The 30-year-old actor, however, believes that the numbers are important for the business.
“It is a privilege and an honour for me to reach a stage where you get an opportunity to be tested. I am glad I got this opportunity with such a credible subject. Box office numbers can’t decide whether it is a good film or not. But it is important, it is showbiz. A producer invests in a film and expects good return,” Vicky told PTI in an interview.
The actor had a great 2018 with back-to-back hits in Sanju, Raazi and Manmarziyaan among others and he hopes the trend continues in the new year.
“In 2018, only the films that were good and appreciated did the numbers, irrespective of the cast and crew. The math has simplified a lot. If it is a good film, it will do the numbers,” he added.
Vicky said he enjoys prepping up for the roles he plays.
“I love the prep time. The reaction or emotion comes from you and you realise it was there within you and it was untapped. This is the most beautiful part of this profession that you come to know about yourself and that is how you evolve not just as an actor but as a person.”
The actor underwent extensive military training for Uri, based on Indian Army’s surgical strikes across the LoC on Pakistan as a retaliation for the Uri attack in 2016.
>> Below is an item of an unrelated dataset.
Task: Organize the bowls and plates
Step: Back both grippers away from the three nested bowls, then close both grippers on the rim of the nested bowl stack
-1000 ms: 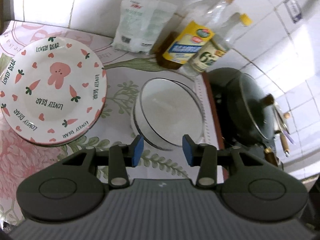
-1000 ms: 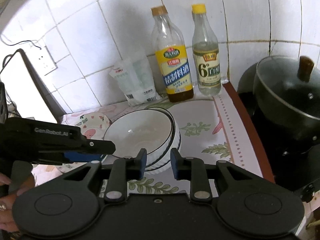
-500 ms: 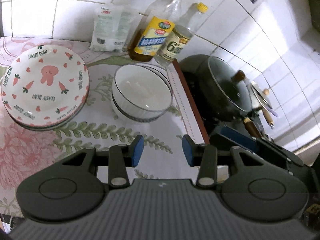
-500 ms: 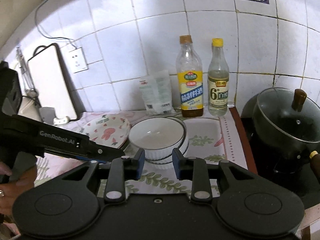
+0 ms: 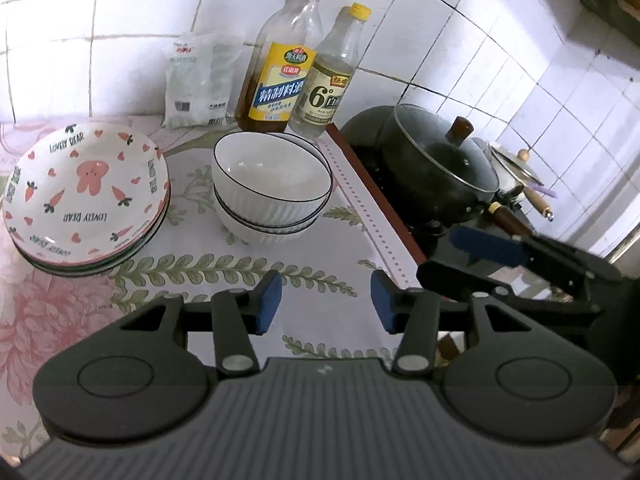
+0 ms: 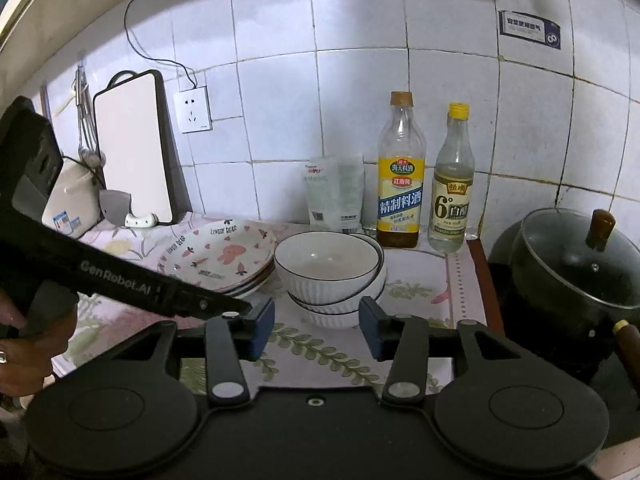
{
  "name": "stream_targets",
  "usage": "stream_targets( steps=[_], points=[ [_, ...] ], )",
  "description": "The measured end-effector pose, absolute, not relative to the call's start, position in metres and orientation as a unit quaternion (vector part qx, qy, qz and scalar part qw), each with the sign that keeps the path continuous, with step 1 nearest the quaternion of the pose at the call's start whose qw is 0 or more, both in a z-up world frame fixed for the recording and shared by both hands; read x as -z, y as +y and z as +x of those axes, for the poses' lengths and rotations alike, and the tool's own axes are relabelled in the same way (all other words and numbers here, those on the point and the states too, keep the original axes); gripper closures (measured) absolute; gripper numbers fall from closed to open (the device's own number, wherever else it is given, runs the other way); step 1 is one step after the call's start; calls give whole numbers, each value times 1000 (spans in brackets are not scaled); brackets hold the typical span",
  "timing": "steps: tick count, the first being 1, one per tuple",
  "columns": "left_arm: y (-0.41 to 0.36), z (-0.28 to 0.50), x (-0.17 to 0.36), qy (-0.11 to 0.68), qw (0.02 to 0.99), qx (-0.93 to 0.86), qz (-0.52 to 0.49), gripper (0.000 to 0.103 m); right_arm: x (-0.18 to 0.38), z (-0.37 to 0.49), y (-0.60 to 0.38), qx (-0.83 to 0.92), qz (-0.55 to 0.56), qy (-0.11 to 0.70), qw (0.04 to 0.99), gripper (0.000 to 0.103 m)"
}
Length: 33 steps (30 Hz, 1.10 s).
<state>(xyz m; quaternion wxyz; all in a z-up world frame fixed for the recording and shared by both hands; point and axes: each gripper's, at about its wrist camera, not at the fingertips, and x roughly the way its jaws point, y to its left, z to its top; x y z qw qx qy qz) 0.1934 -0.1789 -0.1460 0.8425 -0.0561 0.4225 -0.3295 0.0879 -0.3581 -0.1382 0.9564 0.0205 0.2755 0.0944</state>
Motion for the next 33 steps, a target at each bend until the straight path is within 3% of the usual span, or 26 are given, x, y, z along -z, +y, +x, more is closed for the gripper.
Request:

“When you really prep a lot, it makes you think like the character subconsciously. You might be learning 20 different things for a film and you might be using just 10 out of it. All of the extra things are embedded in you on a subconscious level.
“Those are the things that make you think like that character. We create a back-story for a character or an emotion even though it is not going to be part of the film, but it is for us to respond to a situation,” he said.
The actor said there is a lot of pressure and responsibility on the team to portray these stories correctly.
“We have tried our best to put out the story in the most honest way possible,” he added.
Vicky said he had conversations with people from the armed forces but as per the protocol, they were not allowed to interact with those who led the strike in real life.
“We could not meet those who were involved in surgical strikes but we met para-commandos who are trained for such strikes and have been part of covet missions in the past but not this one.
“It was all about understanding their psyche and headspace before, during and after the mission. It was interesting to know their human side like how they face their fears,” he said.
It is ironic that the actor played Iqbal Syed, a Pakistani Army major in Raazi and in Uri he is playing Major Vihaan Shergill, a commander-in-chief, who led the surgical strike.
Drawing similarities between them, Vicky said, both are patriots but in a different milieu.
Asked to comment on Naseeruddin Shah’s video interview that a cow’s death was being given more importance than that of a cop, Vicky said he is not aware about the veteran actor’s remarks in detail but believes everyone’s opinion must be respected.
“He said it with his honesty. He is a proud citizen of this country and it is coming out of care and love for this country. He should be heard and not attacked. We need to hear out and respect each other’s opinion, otherwise it is not a democratic country,” the actor said.
“I feel a human causing harm to another human is a very sad state. It is something we need to introspect, question. Lynching is something I would say is wrong. We are part of a democratic country but that doesn’t mean we take law in our hands. Law has to step forward to see such incidents don’t happen,” he added.
Uri also features Paresh Rawal, Yami Gautam and popular TV actor Mohit Raina among others.
Produced by Ronnie Screwvala’s RSVP, the film is slated to release on January 11.